* What you will do
Retype the whole listing verbatim and keep the pictures out of it.

* Data provided
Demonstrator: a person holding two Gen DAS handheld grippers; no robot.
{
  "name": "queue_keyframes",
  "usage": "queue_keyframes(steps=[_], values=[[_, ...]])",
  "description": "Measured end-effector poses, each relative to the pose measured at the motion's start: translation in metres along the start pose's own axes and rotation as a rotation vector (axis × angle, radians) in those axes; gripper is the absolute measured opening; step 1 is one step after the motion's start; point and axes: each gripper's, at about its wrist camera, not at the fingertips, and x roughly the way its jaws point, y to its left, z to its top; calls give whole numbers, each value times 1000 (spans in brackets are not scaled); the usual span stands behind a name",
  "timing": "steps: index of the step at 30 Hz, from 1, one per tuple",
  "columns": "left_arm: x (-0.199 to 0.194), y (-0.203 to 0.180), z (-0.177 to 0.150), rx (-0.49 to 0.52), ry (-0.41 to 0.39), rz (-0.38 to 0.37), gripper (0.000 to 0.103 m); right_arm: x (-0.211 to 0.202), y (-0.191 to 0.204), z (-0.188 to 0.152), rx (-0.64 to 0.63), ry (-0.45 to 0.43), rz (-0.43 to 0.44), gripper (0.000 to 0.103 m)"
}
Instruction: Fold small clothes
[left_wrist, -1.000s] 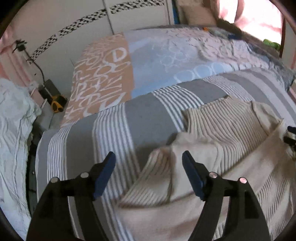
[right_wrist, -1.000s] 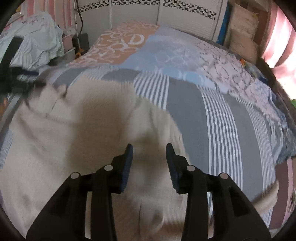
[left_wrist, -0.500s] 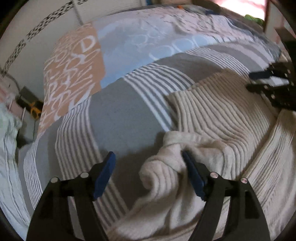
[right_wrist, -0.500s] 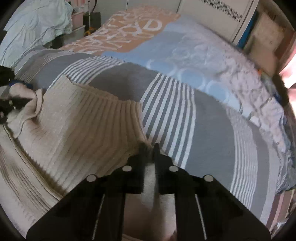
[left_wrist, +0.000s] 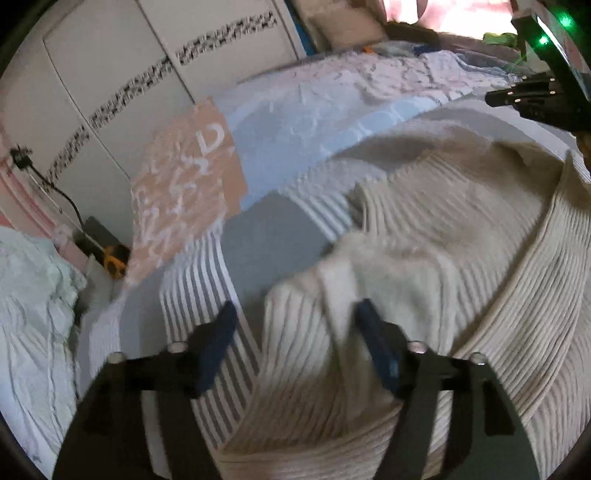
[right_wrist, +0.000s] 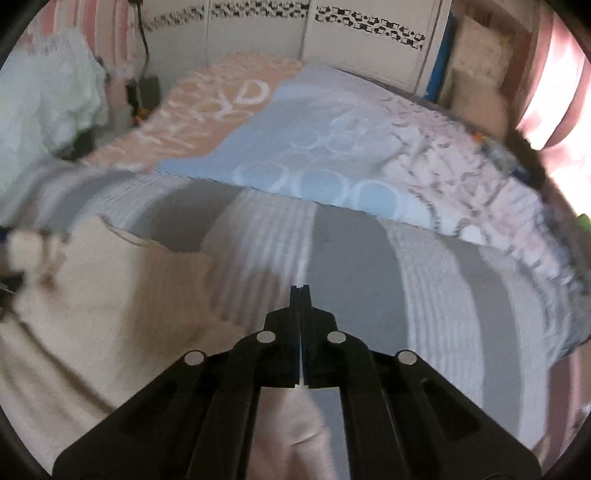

* Exercise result
Demonstrator: a person holding two Gen DAS handheld grippers; no robot.
{
  "name": "queue_keyframes",
  "usage": "queue_keyframes(steps=[_], values=[[_, ...]])",
  "description": "Measured end-effector poses, each relative to the pose measured at the motion's start: translation in metres along the start pose's own axes and rotation as a rotation vector (axis × angle, radians) in those axes; gripper is the absolute measured opening; step 1 is one step after the motion's start; point and axes: each gripper's, at about its wrist camera, not at the fingertips, and x roughly the way its jaws point, y to its left, z to its top; calls give whole numbers, each value times 1000 (spans in brackets are not scaled); the usual span stands behind a name",
  "timing": "steps: index of the step at 30 Hz, from 1, one per tuple",
  "columns": "left_arm: x (-0.199 to 0.194), y (-0.203 to 0.180), z (-0.177 to 0.150), rx (-0.49 to 0.52), ry (-0.41 to 0.39), rz (-0.38 to 0.37), gripper (0.000 to 0.103 m); right_arm: x (-0.211 to 0.202), y (-0.191 to 0.204), z (-0.188 to 0.152), rx (-0.64 to 0.63), ry (-0.45 to 0.43), rz (-0.43 to 0.44), gripper (0.000 to 0.103 m)"
}
Instruction: Fold small clothes
[left_wrist, -1.000s] 
[right_wrist, -1.000s] 
[left_wrist, -0.500s] 
[right_wrist, -0.500s] 
[left_wrist, +0.000s] 
[right_wrist, +0.000s] 

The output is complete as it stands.